I loved my job as a junior doctor when I started out in medicine, despite the exhausting 100 hour plus weeks we worked at the time. I don’t know how much of that is because some of the difficult major life events I went through and my poor mental health were yet to hit me, or how much some of it was to do with being fairly junior and feeling “safe” that I could pass things up the chain of seniority if I couldn’t handle a situation etc.
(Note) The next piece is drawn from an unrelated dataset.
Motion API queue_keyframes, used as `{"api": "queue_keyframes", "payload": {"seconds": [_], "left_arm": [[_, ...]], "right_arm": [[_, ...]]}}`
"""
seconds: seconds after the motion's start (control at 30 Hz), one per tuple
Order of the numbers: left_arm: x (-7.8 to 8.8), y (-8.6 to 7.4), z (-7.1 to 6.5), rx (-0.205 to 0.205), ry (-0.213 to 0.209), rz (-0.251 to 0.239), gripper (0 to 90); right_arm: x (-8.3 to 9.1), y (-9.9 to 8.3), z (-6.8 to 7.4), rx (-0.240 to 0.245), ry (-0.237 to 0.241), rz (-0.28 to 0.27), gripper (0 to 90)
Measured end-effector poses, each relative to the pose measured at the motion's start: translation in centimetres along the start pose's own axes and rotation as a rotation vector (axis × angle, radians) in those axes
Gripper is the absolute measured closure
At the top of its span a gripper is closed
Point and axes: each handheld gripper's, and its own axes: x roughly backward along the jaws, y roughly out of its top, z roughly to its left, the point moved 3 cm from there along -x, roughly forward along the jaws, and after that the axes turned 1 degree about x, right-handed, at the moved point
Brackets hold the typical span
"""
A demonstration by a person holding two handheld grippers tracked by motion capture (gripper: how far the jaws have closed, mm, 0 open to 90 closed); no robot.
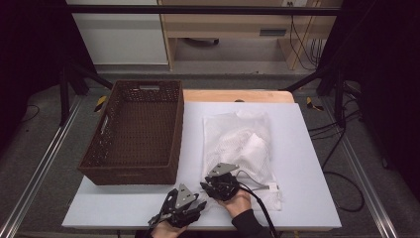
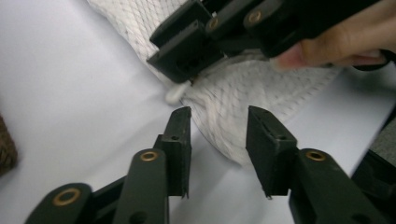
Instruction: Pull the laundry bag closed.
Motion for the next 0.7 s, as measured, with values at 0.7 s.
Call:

It may well also be that back then there was a lot more camaraderie, with “firms” still being a thing (basically teams of doctors who worked together on a regular basis), and things like doctors messes, free car parking, free on-site accommodation, and regular coffee breaks etc. still existing. I’d also say that things generally felt less pressured on an average day back then and we could truly aim for clinical excellence as a team, rather than just firefighting and trying to avoid a major catastrophe while never really being able to address anything properly due to lack of time, staff or resources. And when there was a more intense day due to staff sickness or flu season hitting etc, it was much easier to gear up and see it as a challenge rather than simply another daily exhausting grind. I would also say that I felt reasonably well renumerated for my work then. It all changed around the time of the economic crash in 2008 and Labour losing power in 2010, and I honestly feel we have never recovered as a profession from that time.